The Advice from A Parent Which Rescued Me as a Brand-New Dad
"I think I was simply just surviving for the first year."
Ex- Made In Chelsea star Ryan Libbey expected to cope with the demands of fatherhood.
Yet the reality rapidly became "very different" to what he pictured.
Life-threatening health issues around the birth saw his partner Louise being hospitalised. Abruptly he was forced into becoming her chief support in addition to taking care of their newborn son Leo.
"I was doing all the nights, every change… every stroll. The duty of both mum and dad," Ryan stated.
After eleven months he became exhausted. It was a chat with his own dad, on a public seat, that made him realise he couldn't do it alone.
The straightforward statement "You are not in a healthy space. You must get some help. What can I do to help you?" opened the door for Ryan to express himself truthfully, look for assistance and find a way back.
His story is not uncommon, but infrequently talked about. Although the public is now better used to talking about the stress on moms and about PND, far less attention is paid about the struggles dads encounter.
Seeking help isn't a weakness to ask for help
Ryan feels his struggles are linked to a larger inability to communicate amongst men, who continue to hold onto negative perceptions of masculinity.
Men, he says, frequently believe they must be "the rock that just gets hit and stays upright time and again."
"It isn't a show of weakness to ask for help. I didn't do that fast enough," he adds.
Mental health expert Dr Jill Domoney, a expert focusing on mental health before and after childbirth, notes men often don't want to acknowledge they're struggling.
They can think they are "not the right person to be requesting help" - most notably ahead of a new mother and infant - but she stresses their mental state is just as important to the household.
Ryan's chat with his dad gave him the space to take a respite - taking a short trip away, separate from the home environment, to gain perspective.
He realised he required a change to consider his and his partner's emotions in addition to the day-to-day duties of looking after a newborn.

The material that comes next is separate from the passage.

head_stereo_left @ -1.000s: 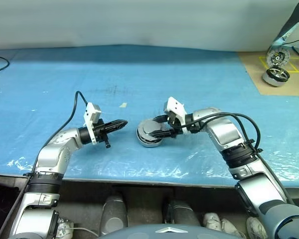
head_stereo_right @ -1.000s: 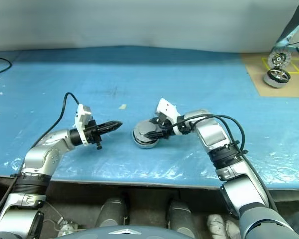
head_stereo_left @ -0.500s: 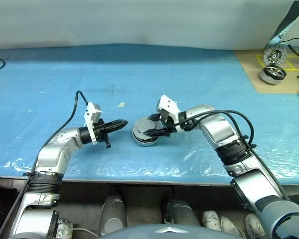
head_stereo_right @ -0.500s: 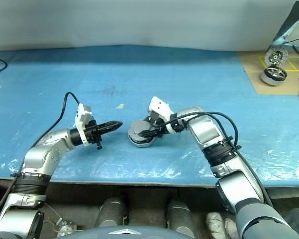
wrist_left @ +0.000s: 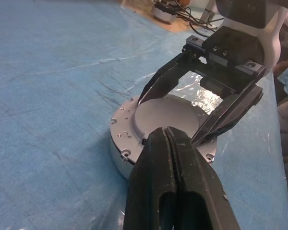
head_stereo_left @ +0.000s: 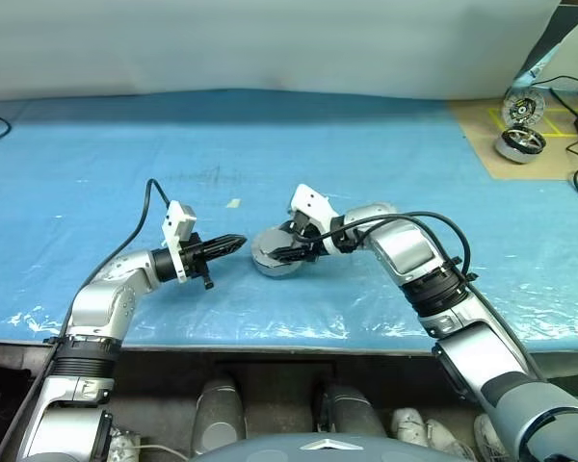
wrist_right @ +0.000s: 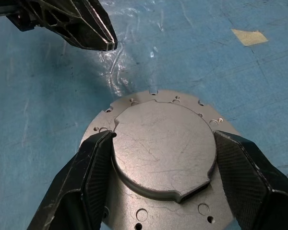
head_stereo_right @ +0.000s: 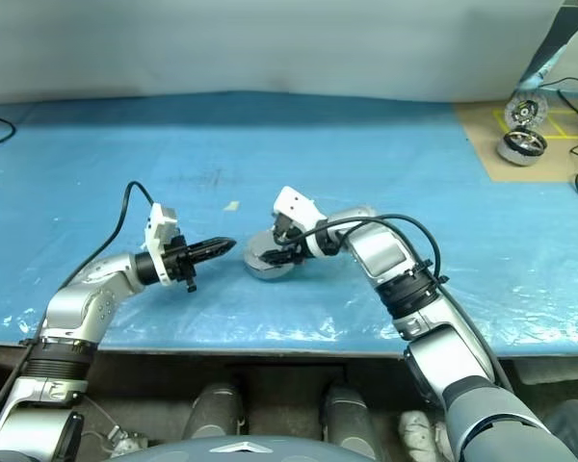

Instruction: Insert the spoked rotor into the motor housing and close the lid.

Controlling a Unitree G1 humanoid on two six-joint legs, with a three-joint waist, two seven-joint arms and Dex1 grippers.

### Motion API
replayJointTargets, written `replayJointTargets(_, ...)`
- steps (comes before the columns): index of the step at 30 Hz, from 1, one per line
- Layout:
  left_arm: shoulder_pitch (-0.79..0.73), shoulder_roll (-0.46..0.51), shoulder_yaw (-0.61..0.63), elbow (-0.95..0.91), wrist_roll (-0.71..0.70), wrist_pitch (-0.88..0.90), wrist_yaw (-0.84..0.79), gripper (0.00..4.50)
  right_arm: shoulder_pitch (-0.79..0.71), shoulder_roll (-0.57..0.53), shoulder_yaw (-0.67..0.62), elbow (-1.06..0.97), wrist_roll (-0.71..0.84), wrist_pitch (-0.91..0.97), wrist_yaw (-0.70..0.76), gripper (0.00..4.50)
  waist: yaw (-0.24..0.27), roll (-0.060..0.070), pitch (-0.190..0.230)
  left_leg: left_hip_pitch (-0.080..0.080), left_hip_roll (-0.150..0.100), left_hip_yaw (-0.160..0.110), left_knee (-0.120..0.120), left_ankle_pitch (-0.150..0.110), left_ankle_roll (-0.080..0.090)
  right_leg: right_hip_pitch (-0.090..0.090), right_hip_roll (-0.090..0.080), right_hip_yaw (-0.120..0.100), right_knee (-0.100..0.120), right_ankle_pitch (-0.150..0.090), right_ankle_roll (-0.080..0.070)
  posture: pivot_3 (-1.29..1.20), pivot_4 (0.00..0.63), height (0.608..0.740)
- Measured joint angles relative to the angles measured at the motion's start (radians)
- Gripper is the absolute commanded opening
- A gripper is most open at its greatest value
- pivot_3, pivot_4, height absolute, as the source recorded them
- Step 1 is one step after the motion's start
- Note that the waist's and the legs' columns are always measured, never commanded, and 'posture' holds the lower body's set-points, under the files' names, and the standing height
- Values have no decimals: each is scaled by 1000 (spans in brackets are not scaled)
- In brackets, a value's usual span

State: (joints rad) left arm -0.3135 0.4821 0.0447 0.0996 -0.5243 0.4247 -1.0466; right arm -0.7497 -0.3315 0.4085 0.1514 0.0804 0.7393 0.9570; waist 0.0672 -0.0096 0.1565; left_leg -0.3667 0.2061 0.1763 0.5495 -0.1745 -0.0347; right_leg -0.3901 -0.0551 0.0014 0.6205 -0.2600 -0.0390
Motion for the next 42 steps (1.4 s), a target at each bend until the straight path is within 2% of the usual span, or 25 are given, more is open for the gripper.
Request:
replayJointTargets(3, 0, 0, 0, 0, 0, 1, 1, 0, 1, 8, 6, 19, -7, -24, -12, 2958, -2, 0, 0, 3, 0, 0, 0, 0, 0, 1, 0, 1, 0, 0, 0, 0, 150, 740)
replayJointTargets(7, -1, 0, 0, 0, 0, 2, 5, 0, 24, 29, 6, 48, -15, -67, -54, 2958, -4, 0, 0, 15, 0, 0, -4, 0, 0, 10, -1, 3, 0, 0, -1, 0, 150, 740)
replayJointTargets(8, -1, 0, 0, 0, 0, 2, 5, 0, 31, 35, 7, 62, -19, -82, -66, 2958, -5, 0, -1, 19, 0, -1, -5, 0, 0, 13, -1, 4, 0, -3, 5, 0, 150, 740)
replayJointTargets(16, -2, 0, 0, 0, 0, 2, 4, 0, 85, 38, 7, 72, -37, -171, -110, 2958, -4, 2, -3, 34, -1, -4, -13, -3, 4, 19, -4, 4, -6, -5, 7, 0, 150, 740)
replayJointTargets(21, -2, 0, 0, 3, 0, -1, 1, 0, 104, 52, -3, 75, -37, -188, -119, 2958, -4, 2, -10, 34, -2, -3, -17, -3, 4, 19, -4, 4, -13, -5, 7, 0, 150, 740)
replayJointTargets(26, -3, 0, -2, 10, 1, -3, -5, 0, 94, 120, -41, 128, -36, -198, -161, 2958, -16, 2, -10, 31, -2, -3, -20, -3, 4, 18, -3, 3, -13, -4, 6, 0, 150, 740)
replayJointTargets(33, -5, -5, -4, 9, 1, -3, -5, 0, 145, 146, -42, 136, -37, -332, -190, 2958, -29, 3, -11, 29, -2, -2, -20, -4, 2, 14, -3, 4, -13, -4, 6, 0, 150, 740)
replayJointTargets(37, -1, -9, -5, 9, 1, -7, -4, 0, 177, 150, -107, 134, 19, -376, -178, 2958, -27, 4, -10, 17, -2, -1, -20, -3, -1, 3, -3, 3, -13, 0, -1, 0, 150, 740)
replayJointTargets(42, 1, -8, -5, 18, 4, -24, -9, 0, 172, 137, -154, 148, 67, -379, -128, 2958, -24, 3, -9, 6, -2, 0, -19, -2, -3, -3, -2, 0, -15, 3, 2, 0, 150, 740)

When he opened up to Louise, he discovered he'd failed to notice "what she was yearning" -reassuring touch and hearing her out.
Self-parenting
That realisation has changed how Ryan perceives being a dad.

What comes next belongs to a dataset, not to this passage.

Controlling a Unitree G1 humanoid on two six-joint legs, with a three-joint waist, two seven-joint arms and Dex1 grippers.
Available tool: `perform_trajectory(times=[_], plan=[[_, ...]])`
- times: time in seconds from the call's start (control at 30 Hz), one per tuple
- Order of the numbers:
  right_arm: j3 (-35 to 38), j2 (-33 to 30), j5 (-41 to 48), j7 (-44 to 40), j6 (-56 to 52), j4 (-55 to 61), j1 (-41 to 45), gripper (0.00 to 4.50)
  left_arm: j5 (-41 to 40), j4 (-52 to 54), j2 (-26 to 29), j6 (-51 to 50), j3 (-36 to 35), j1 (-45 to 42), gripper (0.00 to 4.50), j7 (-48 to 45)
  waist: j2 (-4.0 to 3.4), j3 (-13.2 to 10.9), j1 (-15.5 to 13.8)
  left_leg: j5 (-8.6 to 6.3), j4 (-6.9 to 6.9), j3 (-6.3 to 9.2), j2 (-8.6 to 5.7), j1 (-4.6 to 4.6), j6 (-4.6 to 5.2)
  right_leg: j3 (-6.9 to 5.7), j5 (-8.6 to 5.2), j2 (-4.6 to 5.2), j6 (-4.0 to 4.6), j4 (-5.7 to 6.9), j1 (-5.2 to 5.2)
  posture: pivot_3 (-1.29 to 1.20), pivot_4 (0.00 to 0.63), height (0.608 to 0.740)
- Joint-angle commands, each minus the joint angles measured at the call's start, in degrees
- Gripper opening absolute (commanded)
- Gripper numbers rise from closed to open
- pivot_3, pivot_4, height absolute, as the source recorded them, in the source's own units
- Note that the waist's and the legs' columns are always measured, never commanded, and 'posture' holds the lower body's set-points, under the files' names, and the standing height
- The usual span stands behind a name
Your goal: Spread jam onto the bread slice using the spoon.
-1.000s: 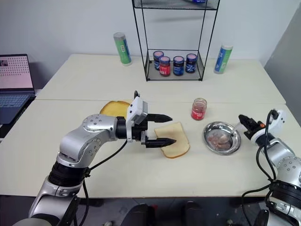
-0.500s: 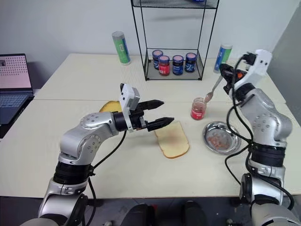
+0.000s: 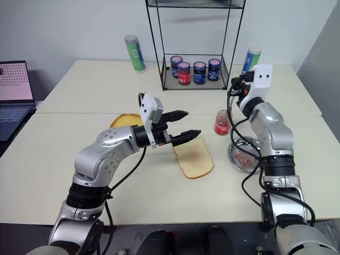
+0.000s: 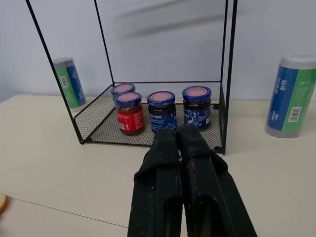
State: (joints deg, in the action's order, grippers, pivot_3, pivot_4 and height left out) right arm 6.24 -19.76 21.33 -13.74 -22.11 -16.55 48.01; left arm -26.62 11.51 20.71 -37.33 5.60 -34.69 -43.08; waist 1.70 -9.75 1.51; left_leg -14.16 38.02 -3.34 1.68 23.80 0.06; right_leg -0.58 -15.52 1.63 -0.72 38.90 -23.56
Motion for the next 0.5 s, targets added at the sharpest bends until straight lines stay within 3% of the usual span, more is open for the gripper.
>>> perform_trajectory(times=[0.03,0.3,0.5], plan=[[-1.39,0.19,-3.74,-1.73,5.16,-0.06,0.36,0.01,-0.8,3.32,0.79,-0.4,-0.79,0.27,4.5,0.51,0.0,0.0,0.01,0.0,0.0,0.0,0.0,0.0,0.0,0.01,0.0,0.01,0.0,0.0,0.0,0.0,0.15,0.74],[-6.47,2.3,-12.16,-2.71,15.88,-1.38,-6.05,0.01,-1.25,4.29,1.16,-1.17,-1.07,0.69,4.5,1.39,0.0,0.0,0.01,0.0,0.0,0.0,-0.01,-0.01,-0.01,0.0,0.0,0.02,0.0,0.02,0.0,0.0,0.15,0.74],[-5.91,3.77,-14.17,-1.21,17.2,-3.54,-6.75,0.01,-1.62,4.76,1.23,-1.61,-1.26,0.86,4.5,1.8,0.0,0.0,0.02,0.02,0.01,0.0,-0.01,-0.01,-0.03,-0.01,0.0,0.02,0.0,0.02,0.0,0.0,0.15,0.74]])
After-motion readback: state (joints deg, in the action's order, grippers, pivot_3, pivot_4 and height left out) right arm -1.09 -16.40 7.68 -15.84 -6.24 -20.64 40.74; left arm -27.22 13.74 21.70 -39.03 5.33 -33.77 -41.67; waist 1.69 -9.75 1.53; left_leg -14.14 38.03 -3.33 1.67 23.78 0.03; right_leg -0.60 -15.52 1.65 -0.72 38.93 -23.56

He's now penning Leo regular notes about his journey as a dad, which he wishes his son will see as he matures.
Ryan hopes these will help his son to more fully comprehend the language of emotion and interpret his decisions as a father.
The notion of "self-parenting" is something artist Professor Green - whose name is Stephen Manderson - has also felt keenly since having his son Slimane, who is now four.
When he was young Stephen did not have stable male parenting. Even with having an "incredible" bond with his dad, deep-held emotional pain meant his father found it hard to cope and was "coming and going" of his life, making difficult their relationship.
Stephen says bottling up feelings caused him to make "bad decisions" when he was younger to change how he was feeling, seeking comfort in substance use as an escape from the anguish.
"You find your way to things that aren't helpful," he says. "They may briefly alter how you feel, but they will eventually make things worse."
Advice for Managing as a New Dad
- Open up to someone - when you are under pressure, confide in a trusted person, your partner or a therapist about your state of mind. It can help to ease the pressure and make you feel less isolated.
- Keep up your interests - continue with the pursuits that helped you to feel like the person you were before the baby arrived. This might be going for a run, meeting up with mates or gaming.
- Don't ignore the physical health - eating well, physical activity and where possible, sleep, all contribute in how your mind is faring.
- Connect with other parents in the same boat - listening to their stories, the messy ones, along with the positive moments, can help to put into perspective how you're experiencing things.
- Remember that seeking help does not mean you've failed - taking care of you is the best way you can look after your household.
When his father later died by suicide, Stephen naturally found it hard to accept the loss, having not spoken to him for many years.
Now being a father himself, Stephen's committed not to "repeat the pattern" with his boy and instead offer the stability and emotional guidance he lacked.
When his son is about to have a tantrum, for example, they do "shaking it out" together - processing the emotions safely.
Each of Ryan and Stephen say they have become improved and more well-rounded men because they acknowledged their struggles, transformed how they communicate, and taught themselves to regulate themselves for their kids.
"I'm better… sitting with things and managing things," states Stephen.
"I expressed that in a letter to Leo recently," Ryan adds. "I expressed, sometimes I think my job is to teach and advise you on life, but actually, it's a exchange. I am discovering an equal amount as you are in this journey."